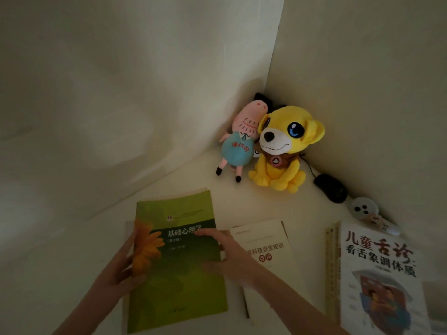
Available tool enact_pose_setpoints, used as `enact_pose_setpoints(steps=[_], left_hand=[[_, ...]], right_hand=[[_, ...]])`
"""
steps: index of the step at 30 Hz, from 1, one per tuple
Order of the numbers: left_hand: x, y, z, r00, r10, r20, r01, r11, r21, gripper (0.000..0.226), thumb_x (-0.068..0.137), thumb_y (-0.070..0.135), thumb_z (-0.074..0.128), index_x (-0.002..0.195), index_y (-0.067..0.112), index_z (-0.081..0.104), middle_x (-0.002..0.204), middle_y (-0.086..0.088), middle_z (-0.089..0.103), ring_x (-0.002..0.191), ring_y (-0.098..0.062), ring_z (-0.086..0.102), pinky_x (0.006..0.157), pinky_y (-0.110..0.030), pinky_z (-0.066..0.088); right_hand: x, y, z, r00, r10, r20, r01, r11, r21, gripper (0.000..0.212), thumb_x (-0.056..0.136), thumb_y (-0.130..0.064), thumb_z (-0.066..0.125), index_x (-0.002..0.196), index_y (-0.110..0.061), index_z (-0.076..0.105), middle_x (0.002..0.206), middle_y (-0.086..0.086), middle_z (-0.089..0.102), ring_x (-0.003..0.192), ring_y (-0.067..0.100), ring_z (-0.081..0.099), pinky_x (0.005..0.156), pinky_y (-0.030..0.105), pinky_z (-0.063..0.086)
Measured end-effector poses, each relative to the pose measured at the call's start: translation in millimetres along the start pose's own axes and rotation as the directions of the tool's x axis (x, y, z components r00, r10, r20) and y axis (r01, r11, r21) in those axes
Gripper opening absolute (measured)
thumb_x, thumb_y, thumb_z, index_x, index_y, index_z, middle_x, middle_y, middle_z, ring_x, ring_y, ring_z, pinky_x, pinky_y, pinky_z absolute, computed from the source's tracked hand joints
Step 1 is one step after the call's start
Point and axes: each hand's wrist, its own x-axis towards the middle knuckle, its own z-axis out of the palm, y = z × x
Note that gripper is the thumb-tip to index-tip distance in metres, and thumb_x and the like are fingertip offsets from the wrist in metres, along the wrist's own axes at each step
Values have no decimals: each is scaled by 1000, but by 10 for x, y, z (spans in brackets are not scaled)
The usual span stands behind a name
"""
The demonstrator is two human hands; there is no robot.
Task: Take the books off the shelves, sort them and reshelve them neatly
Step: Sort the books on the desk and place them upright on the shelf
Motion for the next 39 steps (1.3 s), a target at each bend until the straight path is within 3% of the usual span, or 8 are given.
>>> enact_pose_setpoints(steps=[5, 10, 17, 21, 24, 29, 34, 39], left_hand=[[-84, -163, -215, 997, -64, -35, 63, 998, -14, 107, 48, 12, 80, 141, 25, 30, 132, 14, 55, 92, 6, 64, 71, -17, 55], [-126, -274, -330, 992, -125, -18, 126, 986, 111, 125, 34, 22, 97, 138, 26, 27, 124, 23, 59, 89, 8, 64, 71, -15, 54], [-84, -332, -233, 990, -5, -142, 79, 851, 519, 105, 50, 55, 60, 141, 20, 22, 147, 0, 33, 137, -17, 31, 109, -28, 28], [4, -367, -262, 979, -140, -147, 180, 935, 306, 127, 50, 59, 81, 146, 30, 3, 139, 19, 42, 125, -4, 48, 106, -28, 38], [84, -310, -220, 936, -282, -211, 311, 943, 121, 98, 71, 39, 78, 148, 28, 18, 139, 3, 47, 126, -16, 45, 110, -38, 31], [304, -49, -232, 918, -284, -278, 333, 931, 147, 66, 92, 12, 56, 147, 22, 22, 141, 3, 38, 122, -21, 47, 101, -41, 37], [746, 174, -467, 984, -57, -166, 153, 746, 648, 53, 97, 25, 45, 147, 21, 28, 155, -4, 21, 142, -23, 24, 116, -38, 17], [1212, 265, -330, 984, -178, 23, 92, 611, 786, 44, 101, 36, 29, 144, 26, 34, 153, -1, 28, 143, -17, 20, 119, -38, 7]], right_hand=[[165, -36, 254, 999, 21, 42, -18, 997, -79, 63, 85, -8, 69, 136, -34, 42, 136, 6, 34, 113, 15, 40, 82, 3, 39], [274, -24, 428, 998, 43, 34, -39, 994, -102, 69, 86, -11, 68, 141, -35, 35, 135, 9, 36, 117, 21, 44, 93, 17, 39], [269, -7, 531, 999, 42, -4, -42, 967, -252, 85, 89, -8, 61, 151, -37, 10, 145, 9, 35, 135, 28, 33, 109, 37, 35], [307, 77, 603, 995, 104, -15, -101, 917, -385, 102, 88, -28, 65, 146, -44, -17, 160, 9, 4, 147, 33, 1, 116, 51, 21], [312, 73, 628, 989, 141, -55, -146, 982, -120, 118, 79, -36, 75, 130, -58, -29, 161, 5, 0, 147, 28, 12, 117, 54, 17], [482, -81, 438, 996, 57, -66, -72, 964, -256, 120, 77, -34, 77, 147, -34, -21, 158, 1, -19, 148, 27, -2, 117, 49, 11], [334, -76, 678, 976, -212, -54, 73, 549, -833, 126, 65, -86, 43, 151, -9, -7, 155, 30, 1, 143, 47, 5, 115, 61, 13], [273, 282, 1257, 925, -345, 159, 255, 256, -932, 40, 103, -38, 30, 139, -26, 43, 151, 15, 34, 133, 29, 45, 111, 44, 34]])
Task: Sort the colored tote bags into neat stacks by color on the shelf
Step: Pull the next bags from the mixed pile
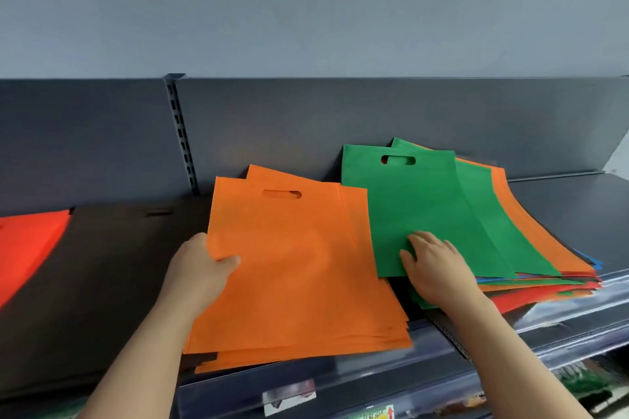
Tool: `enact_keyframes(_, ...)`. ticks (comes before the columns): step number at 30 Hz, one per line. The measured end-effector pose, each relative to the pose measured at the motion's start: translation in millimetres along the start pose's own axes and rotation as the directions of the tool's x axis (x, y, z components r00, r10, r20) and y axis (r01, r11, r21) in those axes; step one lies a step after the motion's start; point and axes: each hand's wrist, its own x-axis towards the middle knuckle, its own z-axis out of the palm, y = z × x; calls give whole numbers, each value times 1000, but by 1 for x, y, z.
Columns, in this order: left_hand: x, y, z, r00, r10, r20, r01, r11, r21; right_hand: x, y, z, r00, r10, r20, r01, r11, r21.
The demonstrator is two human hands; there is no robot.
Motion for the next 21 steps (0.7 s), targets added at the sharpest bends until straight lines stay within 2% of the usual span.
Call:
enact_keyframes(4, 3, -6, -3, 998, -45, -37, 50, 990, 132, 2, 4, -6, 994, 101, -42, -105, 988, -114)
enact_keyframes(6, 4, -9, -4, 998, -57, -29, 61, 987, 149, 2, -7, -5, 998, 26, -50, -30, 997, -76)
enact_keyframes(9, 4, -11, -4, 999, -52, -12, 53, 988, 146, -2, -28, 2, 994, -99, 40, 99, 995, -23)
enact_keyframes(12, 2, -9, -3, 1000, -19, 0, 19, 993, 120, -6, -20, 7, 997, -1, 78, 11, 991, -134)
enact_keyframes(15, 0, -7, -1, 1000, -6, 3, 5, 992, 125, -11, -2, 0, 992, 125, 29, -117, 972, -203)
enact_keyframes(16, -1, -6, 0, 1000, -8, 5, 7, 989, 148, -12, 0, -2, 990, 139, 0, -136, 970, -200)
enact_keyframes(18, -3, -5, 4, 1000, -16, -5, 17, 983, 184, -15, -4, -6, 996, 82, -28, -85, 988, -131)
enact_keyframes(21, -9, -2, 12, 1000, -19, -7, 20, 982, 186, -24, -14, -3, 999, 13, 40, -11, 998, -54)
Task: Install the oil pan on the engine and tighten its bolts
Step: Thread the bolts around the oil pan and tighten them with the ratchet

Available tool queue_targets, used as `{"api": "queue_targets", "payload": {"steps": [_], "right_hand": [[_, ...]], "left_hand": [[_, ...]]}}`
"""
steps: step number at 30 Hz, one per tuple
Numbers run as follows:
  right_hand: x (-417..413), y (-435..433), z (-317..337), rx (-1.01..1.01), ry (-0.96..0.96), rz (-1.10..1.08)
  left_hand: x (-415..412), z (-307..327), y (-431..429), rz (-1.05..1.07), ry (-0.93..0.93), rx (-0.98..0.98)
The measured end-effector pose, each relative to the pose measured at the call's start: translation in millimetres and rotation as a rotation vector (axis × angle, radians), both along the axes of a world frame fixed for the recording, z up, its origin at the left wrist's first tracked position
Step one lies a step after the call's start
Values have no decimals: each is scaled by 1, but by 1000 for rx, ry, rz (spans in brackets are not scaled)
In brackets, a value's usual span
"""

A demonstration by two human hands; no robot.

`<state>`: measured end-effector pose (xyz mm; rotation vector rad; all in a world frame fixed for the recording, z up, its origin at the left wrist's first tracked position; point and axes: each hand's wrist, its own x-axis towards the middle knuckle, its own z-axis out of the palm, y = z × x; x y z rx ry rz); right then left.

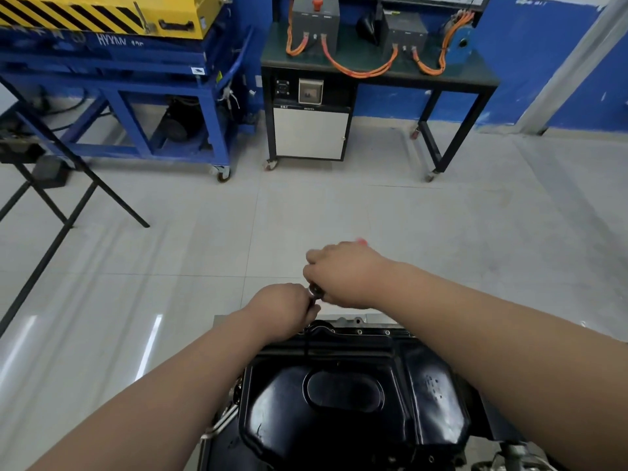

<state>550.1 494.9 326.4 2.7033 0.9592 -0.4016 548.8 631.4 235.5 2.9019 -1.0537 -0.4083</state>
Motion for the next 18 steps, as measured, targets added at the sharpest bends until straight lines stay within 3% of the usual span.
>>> {"api": "queue_targets", "payload": {"steps": [7, 12, 18], "right_hand": [[-18, 13, -11, -14, 56, -246], [-5, -5, 0, -1, -43, 93], [-19, 4, -4, 30, 23, -205]], "left_hand": [[-6, 0, -2, 157, 69, 17], [-13, 2, -2, 109, 11, -60], [-17, 9, -7, 352, 96, -38]]}}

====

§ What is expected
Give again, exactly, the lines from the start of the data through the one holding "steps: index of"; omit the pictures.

§ Written answer
Available tool enact_pose_setpoints, used as `enact_pose_setpoints(steps=[_], left_hand=[[_, ...]], right_hand=[[_, ...]])`
"""
steps: index of the step at 30 Hz, from 1, one per tuple

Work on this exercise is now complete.